Biodiversity is unevenly distributed over time, space and the tree of life [1]. The fact that regions are richer than others as exemplified by the latitudinal diversity gradient has fascinated biologists as early as the first explorers travelled around the world [2]. Provincialism was one of the first general features of land biotic distributions noted by famous nineteenth century biologists like the phytogeographers J.D. Hooker and A. de Candolle, and the zoogeographers P.L. Sclater and A.R. Wallace [3]. When these explorers travelled among different places, they were struck by the differences in their biotas (e.g. [4]). The limited distributions of distinctive endemic forms suggested a history of local origin and constrained dispersal. Much biogeographic research has been devoted to identifying areas where groups of organisms originated and began their initial diversification [3]. Complementary efforts found evidence of both historical barriers that blocked the exchange of organisms between adjacent regions and historical corridors that allowed dispersal between currently isolated regions. The result has been a division of the Earth into a hierarchy of regions reflecting patterns of faunal and floral similarities (e.g. regions, subregions, provinces). Therefore a first ensuing question is: “how regional species pools have been assembled through time and space?”, which can be followed by a second question: “what are the ecological and evolutionary processes leading to differences in species richness among species pools?”.
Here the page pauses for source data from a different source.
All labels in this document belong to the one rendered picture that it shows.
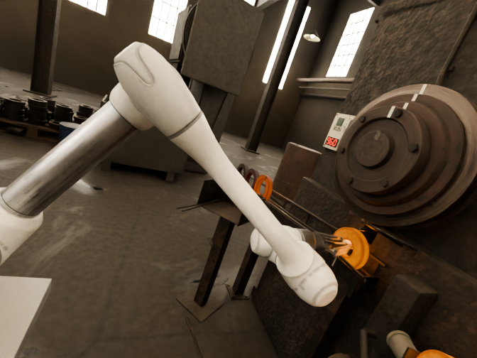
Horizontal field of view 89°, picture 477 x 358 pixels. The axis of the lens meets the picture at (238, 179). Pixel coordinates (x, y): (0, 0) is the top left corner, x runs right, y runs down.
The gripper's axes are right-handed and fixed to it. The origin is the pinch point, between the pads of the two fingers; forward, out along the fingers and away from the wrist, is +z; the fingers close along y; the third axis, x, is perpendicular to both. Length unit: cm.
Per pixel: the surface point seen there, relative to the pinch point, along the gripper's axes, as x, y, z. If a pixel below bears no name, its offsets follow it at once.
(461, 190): 32.4, 22.4, -1.2
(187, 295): -74, -52, -38
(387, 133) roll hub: 41.2, 2.0, -8.8
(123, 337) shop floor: -73, -30, -71
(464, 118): 50, 15, 0
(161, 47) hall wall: 155, -1000, -43
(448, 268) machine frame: 10.3, 25.4, 7.8
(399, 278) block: 3.1, 21.0, -3.2
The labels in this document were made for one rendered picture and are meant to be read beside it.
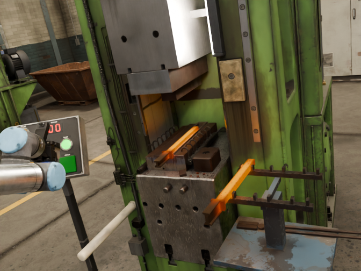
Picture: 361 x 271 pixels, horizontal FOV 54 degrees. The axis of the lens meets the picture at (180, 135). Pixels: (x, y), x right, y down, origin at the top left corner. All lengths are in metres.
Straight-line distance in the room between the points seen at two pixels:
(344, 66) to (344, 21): 0.72
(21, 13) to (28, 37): 0.63
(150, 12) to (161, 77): 0.25
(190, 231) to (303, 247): 0.51
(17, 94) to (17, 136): 5.40
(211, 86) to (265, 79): 0.50
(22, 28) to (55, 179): 9.52
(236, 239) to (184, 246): 0.33
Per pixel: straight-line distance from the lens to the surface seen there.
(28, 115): 6.85
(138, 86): 1.51
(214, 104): 1.92
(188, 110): 1.99
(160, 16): 1.41
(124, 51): 1.51
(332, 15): 6.53
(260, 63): 1.45
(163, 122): 1.90
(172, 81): 1.45
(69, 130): 1.73
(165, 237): 1.74
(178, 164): 1.56
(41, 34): 10.86
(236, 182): 1.29
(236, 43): 1.45
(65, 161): 1.70
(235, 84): 1.47
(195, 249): 1.70
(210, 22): 1.44
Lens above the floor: 1.57
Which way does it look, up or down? 19 degrees down
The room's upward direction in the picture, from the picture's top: 10 degrees counter-clockwise
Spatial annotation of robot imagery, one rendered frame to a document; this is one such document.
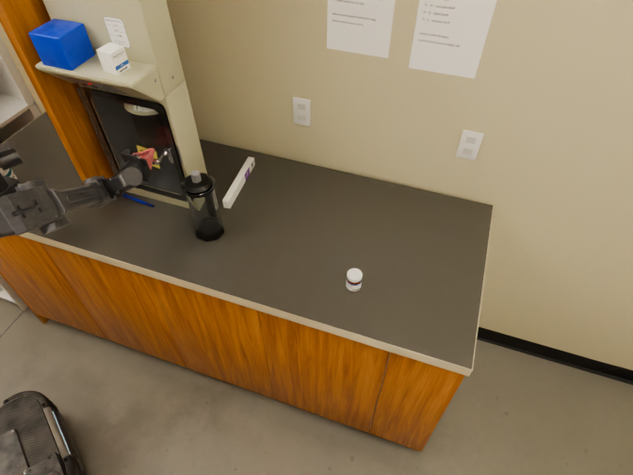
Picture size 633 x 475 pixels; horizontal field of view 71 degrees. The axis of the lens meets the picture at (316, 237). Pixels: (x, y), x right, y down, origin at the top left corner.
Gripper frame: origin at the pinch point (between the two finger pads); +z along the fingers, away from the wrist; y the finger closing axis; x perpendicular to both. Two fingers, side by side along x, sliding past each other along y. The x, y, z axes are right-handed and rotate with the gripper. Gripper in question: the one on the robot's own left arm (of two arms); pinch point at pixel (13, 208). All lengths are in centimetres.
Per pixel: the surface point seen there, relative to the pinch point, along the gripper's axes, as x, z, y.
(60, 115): -8.3, -20.9, 25.4
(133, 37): -40, -47, 33
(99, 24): -30, -50, 33
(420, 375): -137, 35, 5
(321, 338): -104, 31, 5
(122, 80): -42, -41, 22
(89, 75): -32, -41, 21
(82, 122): -8.3, -14.3, 31.9
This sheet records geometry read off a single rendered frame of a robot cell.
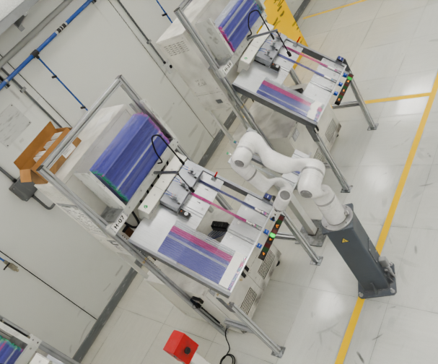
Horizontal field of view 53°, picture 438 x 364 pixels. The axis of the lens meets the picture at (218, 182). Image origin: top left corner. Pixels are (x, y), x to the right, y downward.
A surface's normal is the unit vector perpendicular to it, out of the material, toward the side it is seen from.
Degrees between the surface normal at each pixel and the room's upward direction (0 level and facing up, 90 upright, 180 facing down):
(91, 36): 90
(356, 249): 90
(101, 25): 90
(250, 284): 90
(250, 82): 44
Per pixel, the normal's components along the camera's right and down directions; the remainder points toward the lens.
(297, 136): 0.71, 0.00
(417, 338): -0.53, -0.65
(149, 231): 0.10, -0.47
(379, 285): -0.19, 0.72
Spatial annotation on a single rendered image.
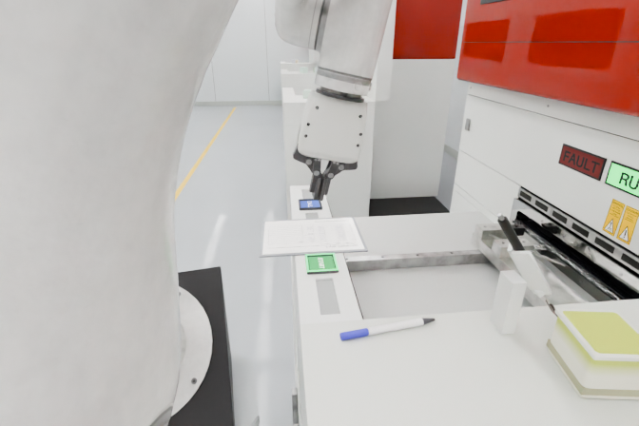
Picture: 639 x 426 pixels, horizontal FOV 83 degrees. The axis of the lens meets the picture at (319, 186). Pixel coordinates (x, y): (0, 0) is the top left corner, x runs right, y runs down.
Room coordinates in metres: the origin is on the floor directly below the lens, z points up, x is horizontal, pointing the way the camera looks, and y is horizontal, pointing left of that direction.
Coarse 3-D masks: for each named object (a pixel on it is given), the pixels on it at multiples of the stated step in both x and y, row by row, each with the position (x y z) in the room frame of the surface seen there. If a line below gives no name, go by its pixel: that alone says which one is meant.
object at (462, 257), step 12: (432, 252) 0.78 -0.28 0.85; (444, 252) 0.78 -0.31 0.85; (456, 252) 0.78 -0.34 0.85; (468, 252) 0.78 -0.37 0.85; (480, 252) 0.78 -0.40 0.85; (348, 264) 0.74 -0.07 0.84; (360, 264) 0.74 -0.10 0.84; (372, 264) 0.74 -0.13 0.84; (384, 264) 0.75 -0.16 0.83; (396, 264) 0.75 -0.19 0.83; (408, 264) 0.75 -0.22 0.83; (420, 264) 0.76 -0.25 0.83; (432, 264) 0.76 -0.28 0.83; (444, 264) 0.76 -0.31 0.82; (456, 264) 0.77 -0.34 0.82
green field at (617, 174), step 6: (612, 168) 0.67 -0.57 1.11; (618, 168) 0.65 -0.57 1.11; (624, 168) 0.64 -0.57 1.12; (612, 174) 0.66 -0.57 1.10; (618, 174) 0.65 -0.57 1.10; (624, 174) 0.64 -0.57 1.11; (630, 174) 0.63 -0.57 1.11; (636, 174) 0.62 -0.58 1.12; (612, 180) 0.66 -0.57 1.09; (618, 180) 0.65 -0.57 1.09; (624, 180) 0.64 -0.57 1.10; (630, 180) 0.62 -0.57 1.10; (636, 180) 0.61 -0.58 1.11; (618, 186) 0.64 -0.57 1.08; (624, 186) 0.63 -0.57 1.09; (630, 186) 0.62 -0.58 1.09; (636, 186) 0.61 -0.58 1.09; (630, 192) 0.62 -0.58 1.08; (636, 192) 0.61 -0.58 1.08
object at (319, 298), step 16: (304, 192) 0.91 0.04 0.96; (304, 256) 0.59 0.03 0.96; (336, 256) 0.59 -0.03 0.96; (304, 272) 0.54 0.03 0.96; (304, 288) 0.49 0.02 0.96; (320, 288) 0.50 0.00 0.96; (336, 288) 0.49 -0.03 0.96; (352, 288) 0.49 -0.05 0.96; (304, 304) 0.45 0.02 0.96; (320, 304) 0.46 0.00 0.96; (336, 304) 0.46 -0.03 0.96; (352, 304) 0.45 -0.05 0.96; (304, 320) 0.42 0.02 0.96; (320, 320) 0.42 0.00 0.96; (336, 320) 0.42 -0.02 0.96
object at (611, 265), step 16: (512, 208) 0.91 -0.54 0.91; (528, 208) 0.85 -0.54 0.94; (544, 224) 0.78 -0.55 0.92; (560, 224) 0.75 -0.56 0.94; (528, 240) 0.82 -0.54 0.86; (576, 240) 0.69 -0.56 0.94; (592, 256) 0.64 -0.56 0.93; (608, 256) 0.62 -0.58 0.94; (608, 272) 0.60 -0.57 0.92; (624, 272) 0.57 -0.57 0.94; (592, 288) 0.62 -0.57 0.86
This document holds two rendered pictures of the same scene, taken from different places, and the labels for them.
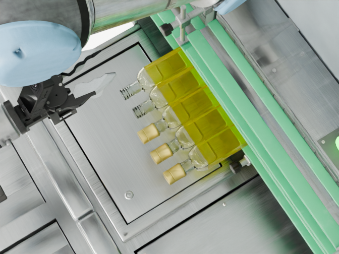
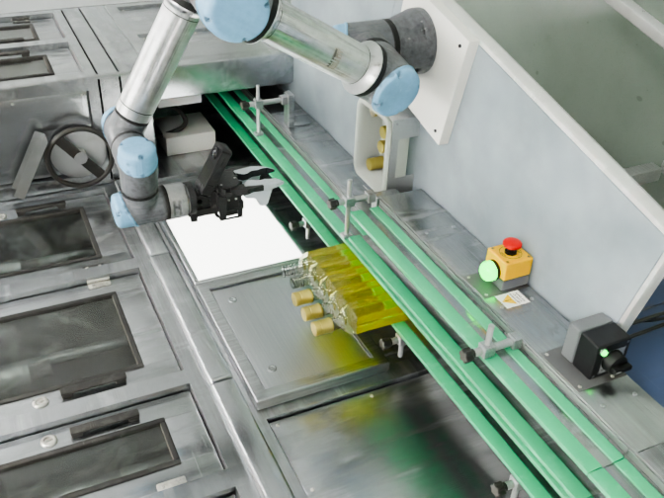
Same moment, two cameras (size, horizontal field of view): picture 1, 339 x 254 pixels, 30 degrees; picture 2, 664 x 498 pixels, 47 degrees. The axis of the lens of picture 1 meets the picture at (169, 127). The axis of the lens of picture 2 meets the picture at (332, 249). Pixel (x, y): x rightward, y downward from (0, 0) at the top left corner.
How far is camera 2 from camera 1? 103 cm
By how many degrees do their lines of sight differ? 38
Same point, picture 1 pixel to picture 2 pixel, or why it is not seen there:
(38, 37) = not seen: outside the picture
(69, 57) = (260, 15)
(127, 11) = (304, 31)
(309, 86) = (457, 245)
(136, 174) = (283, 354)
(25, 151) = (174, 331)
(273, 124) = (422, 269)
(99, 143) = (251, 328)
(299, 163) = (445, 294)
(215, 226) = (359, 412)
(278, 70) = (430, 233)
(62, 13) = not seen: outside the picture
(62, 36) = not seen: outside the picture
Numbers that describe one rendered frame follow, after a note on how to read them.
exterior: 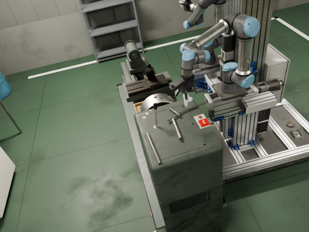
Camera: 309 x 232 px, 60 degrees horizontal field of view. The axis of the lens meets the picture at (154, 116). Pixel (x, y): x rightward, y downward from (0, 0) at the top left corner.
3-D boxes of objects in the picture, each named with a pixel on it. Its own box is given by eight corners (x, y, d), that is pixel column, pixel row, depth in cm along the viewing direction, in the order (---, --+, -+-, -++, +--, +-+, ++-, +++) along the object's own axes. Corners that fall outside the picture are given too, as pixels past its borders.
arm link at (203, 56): (200, 46, 174) (187, 49, 169) (212, 52, 166) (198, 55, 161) (199, 57, 178) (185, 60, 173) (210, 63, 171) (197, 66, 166)
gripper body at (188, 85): (193, 92, 175) (196, 76, 168) (182, 95, 172) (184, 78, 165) (188, 87, 181) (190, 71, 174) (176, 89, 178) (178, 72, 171)
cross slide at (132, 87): (168, 85, 280) (168, 82, 277) (128, 96, 276) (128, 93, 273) (163, 77, 294) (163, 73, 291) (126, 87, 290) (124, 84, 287)
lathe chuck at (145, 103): (180, 122, 236) (175, 94, 215) (146, 133, 234) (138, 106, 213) (177, 116, 243) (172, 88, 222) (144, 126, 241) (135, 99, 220)
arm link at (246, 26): (240, 78, 215) (244, 10, 179) (255, 85, 204) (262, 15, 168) (229, 84, 211) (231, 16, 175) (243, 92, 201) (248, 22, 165)
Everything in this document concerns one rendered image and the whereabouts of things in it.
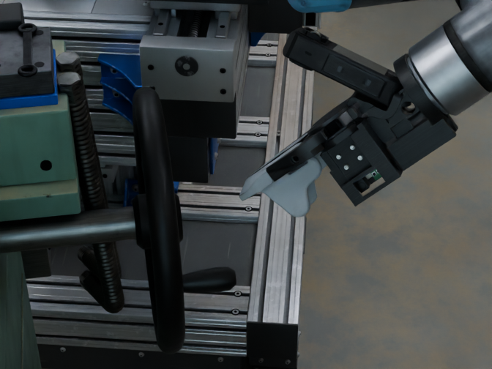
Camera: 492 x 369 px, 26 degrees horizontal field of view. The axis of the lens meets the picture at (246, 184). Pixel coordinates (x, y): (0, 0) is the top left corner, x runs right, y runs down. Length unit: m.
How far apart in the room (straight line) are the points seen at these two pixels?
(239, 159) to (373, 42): 0.92
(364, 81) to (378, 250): 1.39
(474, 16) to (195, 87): 0.68
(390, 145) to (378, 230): 1.41
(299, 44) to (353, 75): 0.06
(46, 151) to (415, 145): 0.38
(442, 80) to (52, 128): 0.39
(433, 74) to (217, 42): 0.63
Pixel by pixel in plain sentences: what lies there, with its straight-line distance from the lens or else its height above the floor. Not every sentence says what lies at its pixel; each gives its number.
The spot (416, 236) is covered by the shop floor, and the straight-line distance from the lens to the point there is 2.39.
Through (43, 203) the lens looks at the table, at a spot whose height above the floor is 0.86.
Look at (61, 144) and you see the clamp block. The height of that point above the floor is 0.92.
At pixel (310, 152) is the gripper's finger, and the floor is 0.98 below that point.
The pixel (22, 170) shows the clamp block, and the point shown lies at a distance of 1.12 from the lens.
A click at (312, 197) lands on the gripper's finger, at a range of 1.05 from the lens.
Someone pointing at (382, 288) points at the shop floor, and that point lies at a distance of 2.26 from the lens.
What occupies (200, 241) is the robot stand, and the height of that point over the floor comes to 0.21.
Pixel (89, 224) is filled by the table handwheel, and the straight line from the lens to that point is 1.15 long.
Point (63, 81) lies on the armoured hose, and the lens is 1.10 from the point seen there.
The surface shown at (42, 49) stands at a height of 1.00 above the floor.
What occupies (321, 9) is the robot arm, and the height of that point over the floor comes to 1.09.
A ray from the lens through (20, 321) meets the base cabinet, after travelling 1.38.
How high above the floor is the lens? 1.56
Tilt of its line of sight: 39 degrees down
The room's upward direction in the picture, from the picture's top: straight up
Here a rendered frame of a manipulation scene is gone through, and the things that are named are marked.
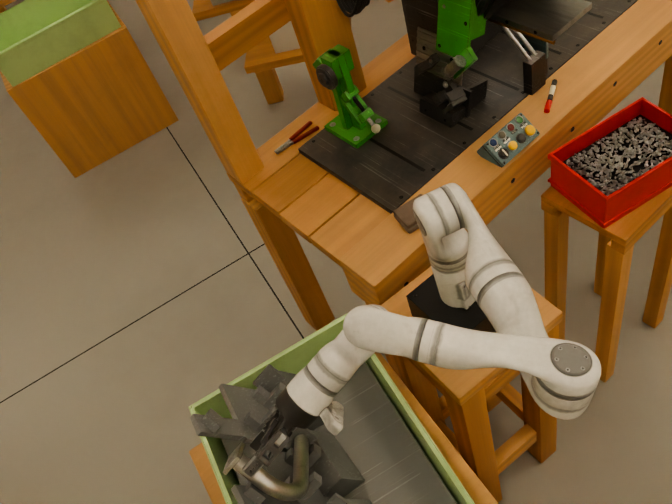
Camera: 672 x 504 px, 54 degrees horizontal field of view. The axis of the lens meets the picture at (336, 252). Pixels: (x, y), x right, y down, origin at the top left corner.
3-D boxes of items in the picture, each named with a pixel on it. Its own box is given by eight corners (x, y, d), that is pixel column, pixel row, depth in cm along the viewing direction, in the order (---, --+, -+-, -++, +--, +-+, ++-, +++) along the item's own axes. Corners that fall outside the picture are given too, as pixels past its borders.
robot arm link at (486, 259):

To address these questions, the study of Calatayud et al. [5] developed and performed an interesting approach relying on phylogenetic data to identify regional and sub-regional pools of European beetles (using the iconic ground beetle genus Carabus). Specifically, they analysed the processes responsible for the assembly of species pools, by comparing the effects of dispersal barriers, niche similarities and phylogenetic history. They found that Europe could be divided in seven modules that group zoogeographically distinct regions with their associated faunas, and identified a transition zone matching the limit of the ice sheets at Last Glacial Maximum (19k years ago). Deviance of species co-occurrences across regions, across sub-regions and within each region was significantly explained, primarily by environmental niche similarity, and secondarily by spatial connectivity, except for northern regions. Interestingly, southern species pools are mostly separated by dispersal barriers, whereas northern species pools are mainly sorted by their environmental niches. Another important finding of Calatayud et al. [5] is that most phylogenetic structuration occurred during the Pleistocene, and they show how extreme recent historical events (Quaternary glaciations) can profoundly modify the composition and structure of geographic species pools, as opposed to studies showing the role of deep-time evolutionary processes.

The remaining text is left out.